Phylogenetic relationships among 20 species-group taxa of Mustelidae, representing Mustelinae (Mustela, Martes, Gulo), Lutrinae (Enhydra), and Melinae (Meles), were examined using nucleotide sequences of the nuclear interphotoreceptor retinoid binding protein (IRBP) and mitochondrial cytochrome b genes. Neighbor-joining and maximum-parsimony phylogenetic analyses on these genes separately and combined were conducted. While IRBP performed better than cytochrome b in recovering more-inclusive clades, cytochrome b demonstrated more resolving power in recovering less-inclusive clades. Strong support was found for a close affinity of Enhydra with Mustela to the exclusion of Martes and Gulo (causing Mustelinae to be paraphyletic); the most-basal position of Mustela vison within Mustela, followed by Mustela erminea; an association of Mustela lutreola, Mustela itatsi, Mustela sibirica, and the subgenus Putorius (including Mustela putorius and Mustela eversmanii), to the exclusion of Mustela nivalis and Mustela altaica; and a basal position of Mustela itatsi to a clade containing Mustela sibirica and Putorius.
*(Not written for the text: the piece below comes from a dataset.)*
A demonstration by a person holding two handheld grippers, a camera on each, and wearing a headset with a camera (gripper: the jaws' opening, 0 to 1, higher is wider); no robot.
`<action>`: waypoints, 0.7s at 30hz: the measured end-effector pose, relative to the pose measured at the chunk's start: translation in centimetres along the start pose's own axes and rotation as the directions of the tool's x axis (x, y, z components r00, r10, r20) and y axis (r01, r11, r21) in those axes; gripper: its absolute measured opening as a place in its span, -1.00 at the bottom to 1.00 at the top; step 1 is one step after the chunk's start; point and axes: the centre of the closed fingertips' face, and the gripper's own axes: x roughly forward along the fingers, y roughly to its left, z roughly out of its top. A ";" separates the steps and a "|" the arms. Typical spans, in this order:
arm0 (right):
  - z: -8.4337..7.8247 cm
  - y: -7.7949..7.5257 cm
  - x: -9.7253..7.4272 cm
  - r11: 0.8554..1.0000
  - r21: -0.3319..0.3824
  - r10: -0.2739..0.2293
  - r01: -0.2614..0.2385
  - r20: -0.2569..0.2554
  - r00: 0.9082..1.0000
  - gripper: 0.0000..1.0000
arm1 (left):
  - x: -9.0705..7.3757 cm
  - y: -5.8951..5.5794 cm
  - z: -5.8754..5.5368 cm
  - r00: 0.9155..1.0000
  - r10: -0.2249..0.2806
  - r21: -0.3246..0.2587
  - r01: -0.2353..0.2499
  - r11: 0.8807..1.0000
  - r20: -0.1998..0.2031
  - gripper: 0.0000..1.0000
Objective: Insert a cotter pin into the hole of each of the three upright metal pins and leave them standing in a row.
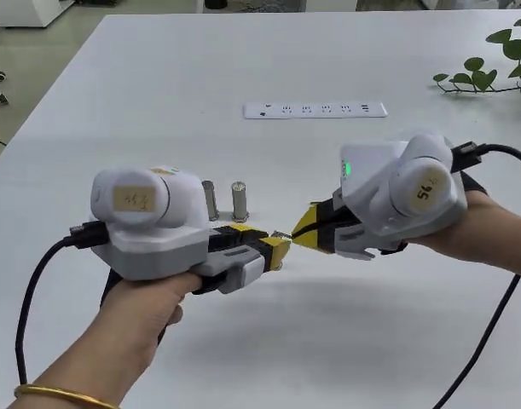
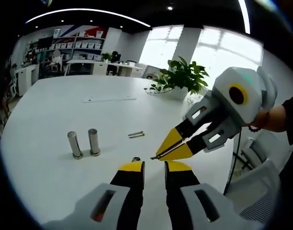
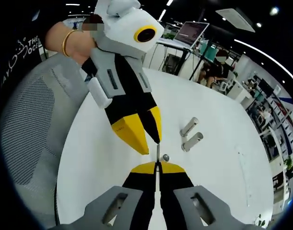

Whereas cytochrome b strongly supported Mustela lutreola as the sister species to Putorius, IRBP strongly supported its basal placement to the Mustela itatsi-Mustela sibirica-Putorius clade. The low level of sequence divergence in cytochrome b between Mustela lutreola and Putorius is therefore a result of interspecific mitochondrial introgression between these taxa, rather than a recent origin of Mustela lutreola in a close relationship to Putorius. Time estimates inferred from IRBP and cytochrome b for mustelid divergence events are mostly in agreement with the fossil record.